▸ WHAT YOU HAVE TO DO: Could you set down exactly the lines in the records below between the line holding "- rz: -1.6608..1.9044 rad" and the line holding "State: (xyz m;", inclusive?

▸ ENTRIES PROVIDED:

- - -

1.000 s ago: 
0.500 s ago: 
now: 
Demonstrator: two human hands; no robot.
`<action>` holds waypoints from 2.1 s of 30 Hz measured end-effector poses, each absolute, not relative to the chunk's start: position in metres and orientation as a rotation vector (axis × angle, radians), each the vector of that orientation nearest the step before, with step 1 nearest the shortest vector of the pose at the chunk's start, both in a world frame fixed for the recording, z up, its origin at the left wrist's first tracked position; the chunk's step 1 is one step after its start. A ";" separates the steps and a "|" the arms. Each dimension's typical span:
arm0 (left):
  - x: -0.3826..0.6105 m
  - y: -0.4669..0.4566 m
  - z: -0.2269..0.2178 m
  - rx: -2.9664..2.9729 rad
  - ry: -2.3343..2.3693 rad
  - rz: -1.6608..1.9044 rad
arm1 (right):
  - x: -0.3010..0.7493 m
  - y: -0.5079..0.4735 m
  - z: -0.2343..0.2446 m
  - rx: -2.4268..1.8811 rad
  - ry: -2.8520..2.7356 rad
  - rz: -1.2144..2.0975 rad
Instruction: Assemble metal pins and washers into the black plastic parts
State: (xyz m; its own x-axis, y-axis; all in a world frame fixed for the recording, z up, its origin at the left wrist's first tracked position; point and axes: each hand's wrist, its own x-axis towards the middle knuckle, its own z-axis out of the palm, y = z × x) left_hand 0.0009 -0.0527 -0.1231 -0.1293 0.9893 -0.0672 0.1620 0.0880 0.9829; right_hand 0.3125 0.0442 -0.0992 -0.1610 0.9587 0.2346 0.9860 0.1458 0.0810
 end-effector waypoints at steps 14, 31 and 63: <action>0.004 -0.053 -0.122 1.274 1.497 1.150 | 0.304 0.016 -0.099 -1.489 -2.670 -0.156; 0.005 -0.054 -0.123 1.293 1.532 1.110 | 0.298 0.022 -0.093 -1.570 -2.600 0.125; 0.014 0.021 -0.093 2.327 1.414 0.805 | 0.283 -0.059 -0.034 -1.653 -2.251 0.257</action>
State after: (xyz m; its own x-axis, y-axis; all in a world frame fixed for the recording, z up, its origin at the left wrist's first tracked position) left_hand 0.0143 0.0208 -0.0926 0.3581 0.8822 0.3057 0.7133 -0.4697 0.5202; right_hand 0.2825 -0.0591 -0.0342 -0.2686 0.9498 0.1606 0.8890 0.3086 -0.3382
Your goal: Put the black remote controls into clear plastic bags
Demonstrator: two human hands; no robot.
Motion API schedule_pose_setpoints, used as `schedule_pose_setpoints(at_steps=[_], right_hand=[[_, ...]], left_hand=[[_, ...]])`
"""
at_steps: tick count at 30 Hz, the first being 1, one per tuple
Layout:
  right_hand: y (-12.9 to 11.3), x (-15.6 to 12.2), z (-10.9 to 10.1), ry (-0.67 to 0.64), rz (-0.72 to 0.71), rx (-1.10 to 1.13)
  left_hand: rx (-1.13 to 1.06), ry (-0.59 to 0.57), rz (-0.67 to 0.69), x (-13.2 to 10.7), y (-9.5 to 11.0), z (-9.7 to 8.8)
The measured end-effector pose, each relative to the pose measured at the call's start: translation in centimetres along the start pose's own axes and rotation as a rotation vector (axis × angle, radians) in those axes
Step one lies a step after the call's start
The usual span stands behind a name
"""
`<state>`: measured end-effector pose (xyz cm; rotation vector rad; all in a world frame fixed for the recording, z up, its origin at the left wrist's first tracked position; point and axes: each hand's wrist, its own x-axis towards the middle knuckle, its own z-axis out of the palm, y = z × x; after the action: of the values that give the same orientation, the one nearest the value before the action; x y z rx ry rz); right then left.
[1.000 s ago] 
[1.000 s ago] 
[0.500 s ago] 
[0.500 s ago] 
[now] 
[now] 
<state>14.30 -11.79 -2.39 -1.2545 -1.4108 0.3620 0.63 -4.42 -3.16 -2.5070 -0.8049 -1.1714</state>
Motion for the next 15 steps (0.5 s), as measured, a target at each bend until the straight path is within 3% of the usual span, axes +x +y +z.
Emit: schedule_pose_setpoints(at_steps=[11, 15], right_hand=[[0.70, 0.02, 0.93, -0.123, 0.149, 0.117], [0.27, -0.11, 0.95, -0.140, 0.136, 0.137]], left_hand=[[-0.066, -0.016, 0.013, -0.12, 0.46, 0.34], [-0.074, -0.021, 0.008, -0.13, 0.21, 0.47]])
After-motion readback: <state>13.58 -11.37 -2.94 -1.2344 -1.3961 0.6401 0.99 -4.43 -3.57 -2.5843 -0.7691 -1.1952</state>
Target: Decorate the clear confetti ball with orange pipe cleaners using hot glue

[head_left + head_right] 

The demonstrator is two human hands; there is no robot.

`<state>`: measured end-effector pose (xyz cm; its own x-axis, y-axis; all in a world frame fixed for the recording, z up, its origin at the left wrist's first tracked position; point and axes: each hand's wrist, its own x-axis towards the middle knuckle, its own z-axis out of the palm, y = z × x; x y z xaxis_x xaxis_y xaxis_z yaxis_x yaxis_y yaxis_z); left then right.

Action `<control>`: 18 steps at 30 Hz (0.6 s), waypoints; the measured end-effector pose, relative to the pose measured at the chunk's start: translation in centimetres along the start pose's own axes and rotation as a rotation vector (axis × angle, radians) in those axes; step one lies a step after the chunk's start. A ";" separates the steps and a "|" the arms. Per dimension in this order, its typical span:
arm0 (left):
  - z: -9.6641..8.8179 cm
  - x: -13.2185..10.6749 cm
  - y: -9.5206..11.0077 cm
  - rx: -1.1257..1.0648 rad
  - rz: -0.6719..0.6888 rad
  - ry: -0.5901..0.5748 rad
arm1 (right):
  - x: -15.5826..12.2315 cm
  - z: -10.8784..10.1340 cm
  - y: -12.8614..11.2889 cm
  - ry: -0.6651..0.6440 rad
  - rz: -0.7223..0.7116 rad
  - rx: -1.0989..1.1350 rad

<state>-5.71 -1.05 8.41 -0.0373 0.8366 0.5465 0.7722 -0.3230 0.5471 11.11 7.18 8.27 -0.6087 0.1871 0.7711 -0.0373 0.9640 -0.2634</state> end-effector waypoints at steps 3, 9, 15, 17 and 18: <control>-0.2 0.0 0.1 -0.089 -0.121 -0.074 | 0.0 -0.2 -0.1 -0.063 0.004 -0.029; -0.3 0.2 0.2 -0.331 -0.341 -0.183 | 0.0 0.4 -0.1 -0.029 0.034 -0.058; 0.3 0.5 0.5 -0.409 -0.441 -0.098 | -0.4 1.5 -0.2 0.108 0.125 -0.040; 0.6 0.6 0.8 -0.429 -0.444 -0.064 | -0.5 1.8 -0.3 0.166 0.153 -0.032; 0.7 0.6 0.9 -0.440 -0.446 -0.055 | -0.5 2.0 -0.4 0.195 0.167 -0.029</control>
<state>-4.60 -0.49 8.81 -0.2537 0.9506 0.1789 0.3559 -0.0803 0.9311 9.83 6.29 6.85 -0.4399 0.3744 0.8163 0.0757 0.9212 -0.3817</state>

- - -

▸ SOLUTION FOR THIS TASK:
  - rz: -1.6608..1.9044 rad
arm1 (right):
  - x: -0.3010..0.7493 m
  - y: -0.5079..0.4735 m
  - z: -0.2343..0.2446 m
  - rx: -2.4268..1.8811 rad
  - ry: -2.8520..2.7356 rad
  - rz: -1.2144..2.0975 rad
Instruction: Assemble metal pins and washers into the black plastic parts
State: (xyz m; its own x-axis, y-axis; all in a world frame fixed for the recording, z up, its origin at the left wrist's first tracked position; point and axes: each hand's wrist, its own x-axis towards the middle knuckle, its own z-axis out of the palm, y = z × x) left_hand 0.0009 -0.0527 -0.1231 -0.1293 0.9893 -0.0672 0.1620 0.0880 0.9829; right_hand 0.3125 0.0442 -0.0992 -0.1610 0.9587 0.2346 0.9860 0.1458 0.0810

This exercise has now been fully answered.